# YOUR OBJECTIVE
Every line in the records below with the string "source" needs to be copied out.

# MATERIAL FOR THIS EXERCISE
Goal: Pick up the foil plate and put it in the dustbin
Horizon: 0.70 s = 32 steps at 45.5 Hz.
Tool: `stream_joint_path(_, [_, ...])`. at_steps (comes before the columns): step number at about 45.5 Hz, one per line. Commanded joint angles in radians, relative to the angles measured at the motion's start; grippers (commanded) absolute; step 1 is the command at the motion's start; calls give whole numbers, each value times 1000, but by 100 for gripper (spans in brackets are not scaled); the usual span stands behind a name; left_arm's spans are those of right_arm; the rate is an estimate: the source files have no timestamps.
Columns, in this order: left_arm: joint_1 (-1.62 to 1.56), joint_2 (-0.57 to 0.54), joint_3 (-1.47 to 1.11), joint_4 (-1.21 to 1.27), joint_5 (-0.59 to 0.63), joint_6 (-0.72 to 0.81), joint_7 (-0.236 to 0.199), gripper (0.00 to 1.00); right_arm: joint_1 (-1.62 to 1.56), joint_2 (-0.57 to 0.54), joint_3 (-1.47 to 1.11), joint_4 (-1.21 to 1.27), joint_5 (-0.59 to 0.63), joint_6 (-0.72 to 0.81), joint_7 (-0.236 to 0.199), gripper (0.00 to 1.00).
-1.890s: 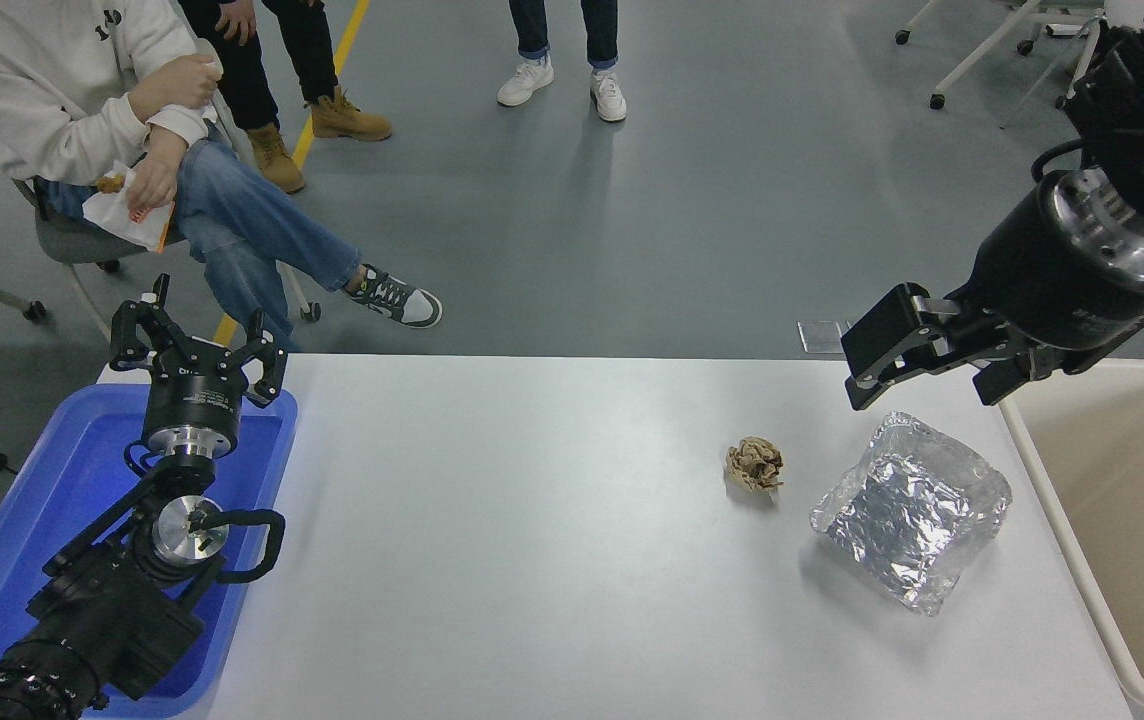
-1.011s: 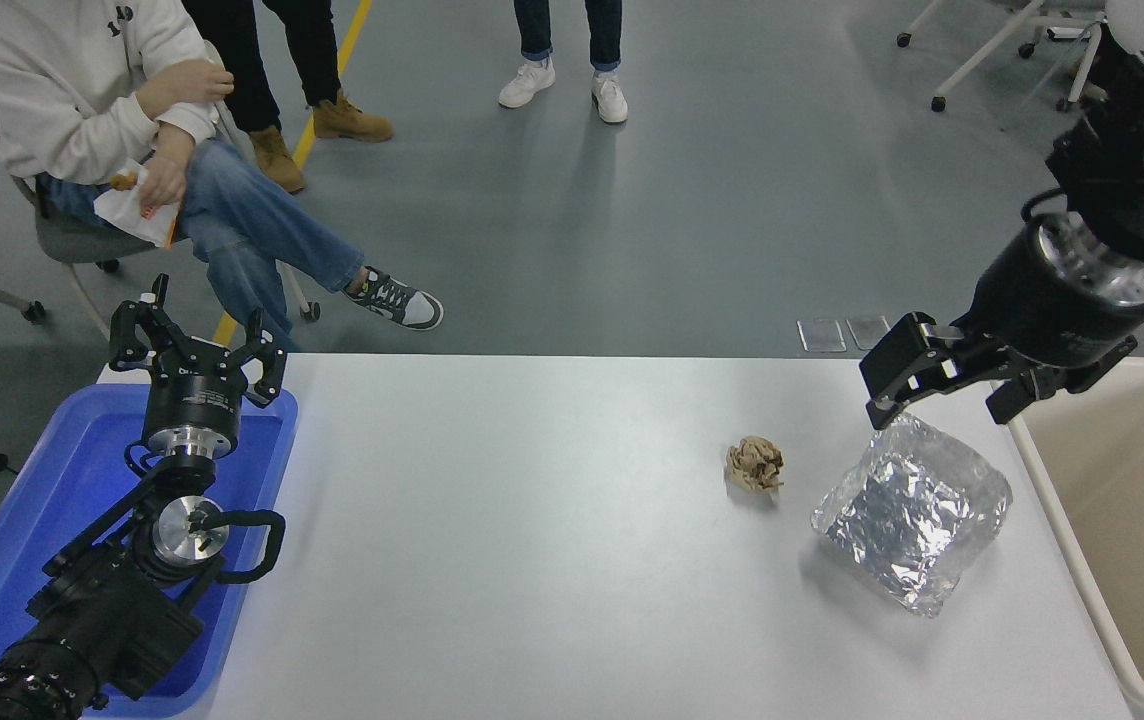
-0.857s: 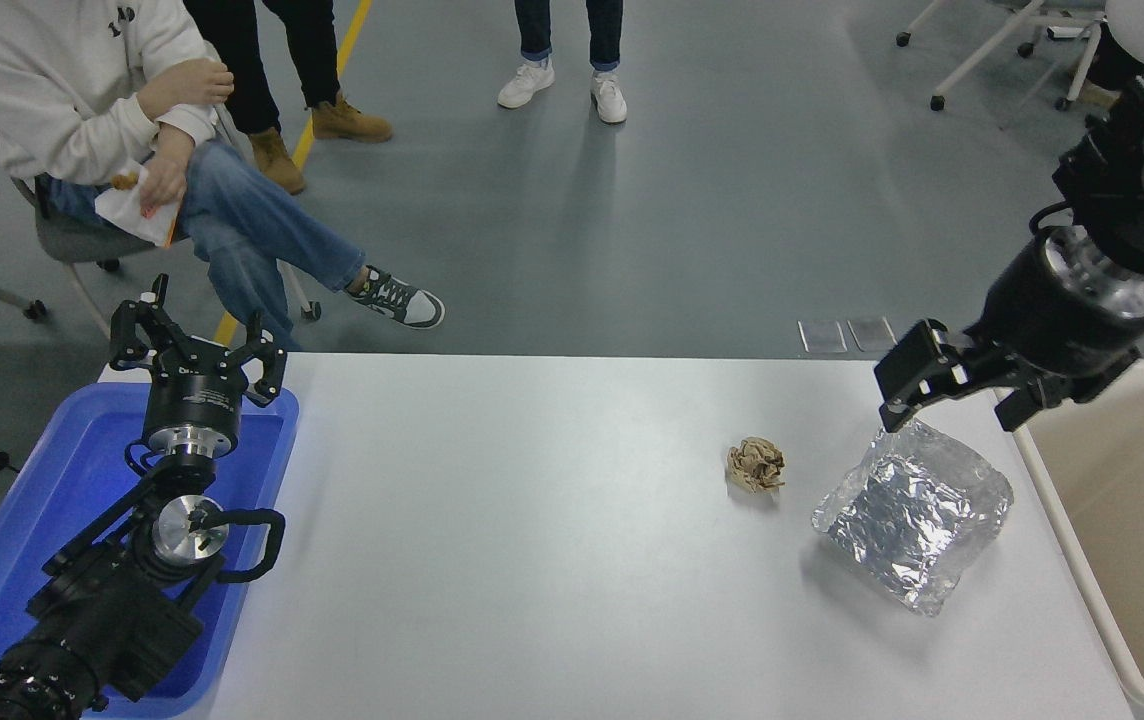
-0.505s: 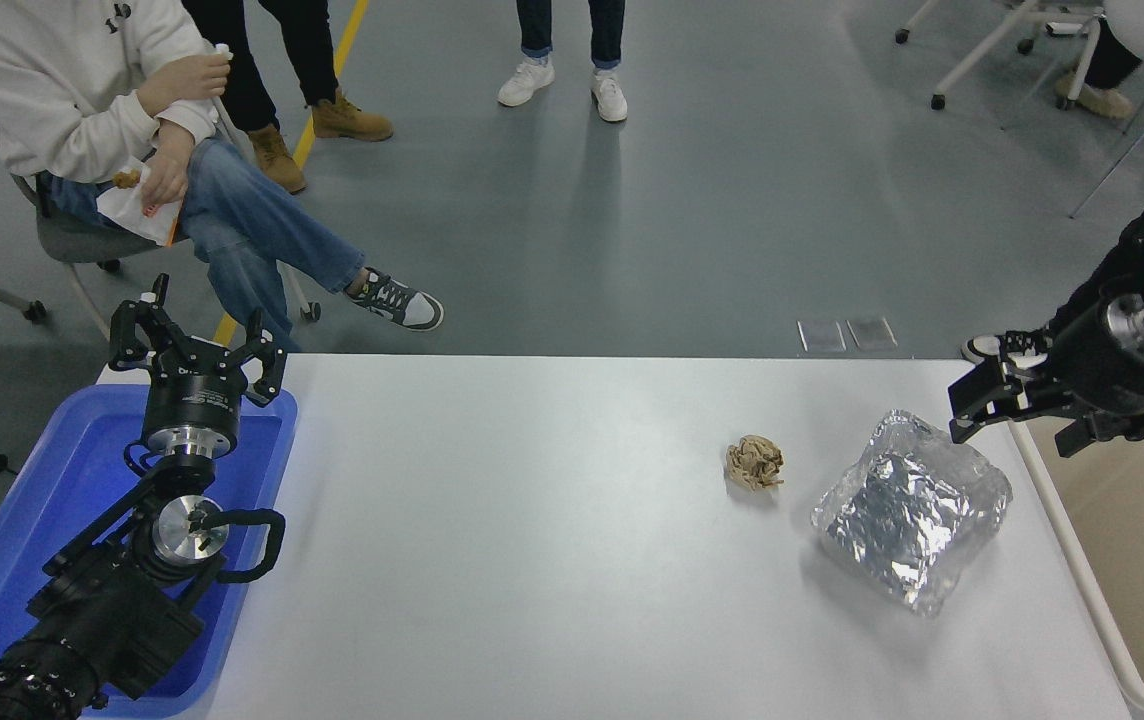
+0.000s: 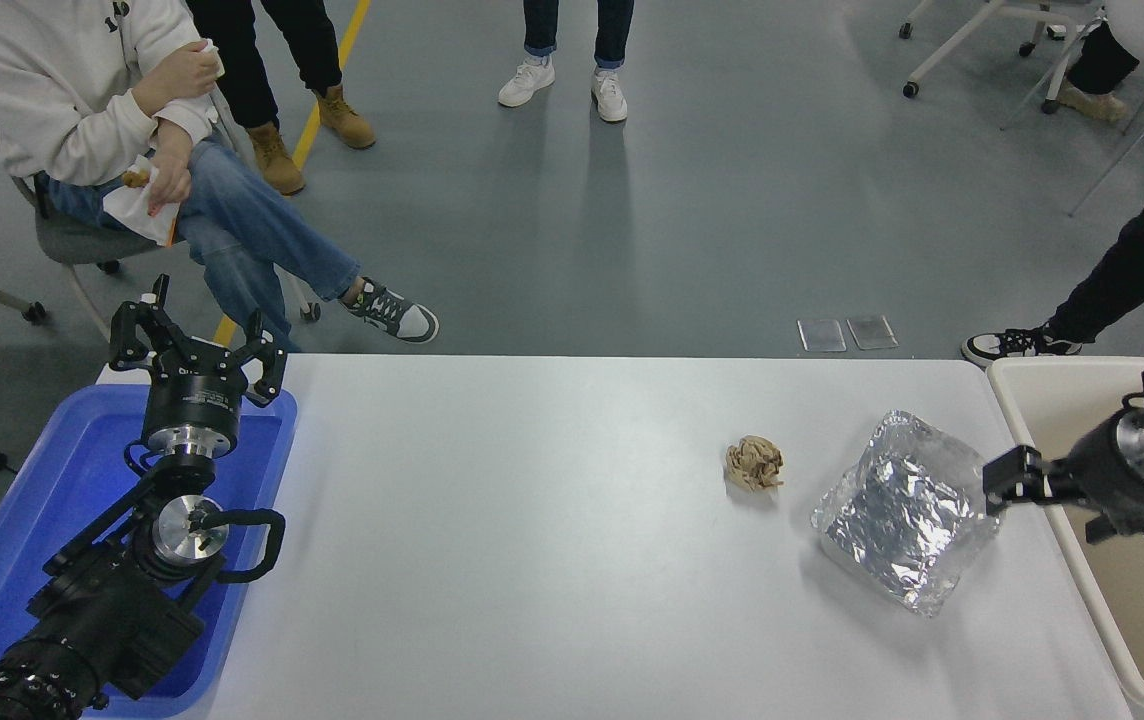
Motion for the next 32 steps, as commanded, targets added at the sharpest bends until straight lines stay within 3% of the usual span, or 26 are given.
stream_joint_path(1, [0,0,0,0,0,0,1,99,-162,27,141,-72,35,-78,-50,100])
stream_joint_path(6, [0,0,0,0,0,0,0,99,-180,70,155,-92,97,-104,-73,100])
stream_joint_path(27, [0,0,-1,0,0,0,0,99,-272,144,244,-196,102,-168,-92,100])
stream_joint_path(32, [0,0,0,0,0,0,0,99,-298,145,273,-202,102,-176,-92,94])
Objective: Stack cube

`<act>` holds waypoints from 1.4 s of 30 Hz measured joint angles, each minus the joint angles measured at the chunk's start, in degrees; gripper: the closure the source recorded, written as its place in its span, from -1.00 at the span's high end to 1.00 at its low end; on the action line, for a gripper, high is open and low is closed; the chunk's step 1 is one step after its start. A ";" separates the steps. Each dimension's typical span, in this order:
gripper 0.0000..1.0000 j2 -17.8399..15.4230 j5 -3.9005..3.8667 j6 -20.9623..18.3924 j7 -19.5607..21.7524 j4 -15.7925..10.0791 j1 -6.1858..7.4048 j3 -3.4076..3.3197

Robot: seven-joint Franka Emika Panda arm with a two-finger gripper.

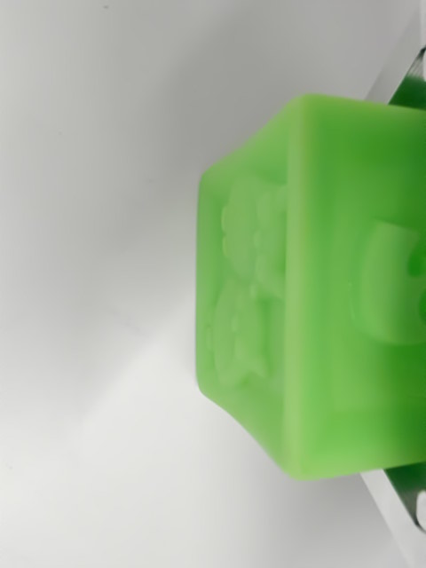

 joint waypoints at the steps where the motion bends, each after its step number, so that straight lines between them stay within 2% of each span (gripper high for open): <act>1: -1.00 -0.09 0.00 -0.04 0.00 -0.02 0.00 0.00; 20: -1.00 -3.46 0.04 -2.25 -0.04 -1.01 -0.11 0.18; 42: -1.00 -10.31 0.56 -7.66 -0.31 -2.33 -0.58 0.84</act>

# EXERCISE SOLUTION
Tool: `stream_joint_path(_, [_, ...])`. at_steps (comes before the columns): step number at about 45.5 Hz, one per line. Commanded joint angles in radians, relative to the angles measured at the motion's start; grippers (commanded) absolute; step 1 is the command at the motion's start; calls give whole numbers, each value times 1000, but by 100 for gripper (spans in brackets are not scaled); the usual span stands behind a name; left_arm's spans are those of right_arm; the rate is an estimate: the source files have no timestamps.
`<act>` holds waypoints from 1.4 s of 30 Hz measured joint angles, each minus the joint angles measured at the chunk's start, in degrees; gripper: the closure the source recorded, written as its place in its span, from -1.00 at the span's high end to 1.00 at its low end; on the action line, for a gripper, high is open and low is closed; the chunk's step 1 is one step after its start. A ";" separates the steps. Each dimension's typical span, in this order:

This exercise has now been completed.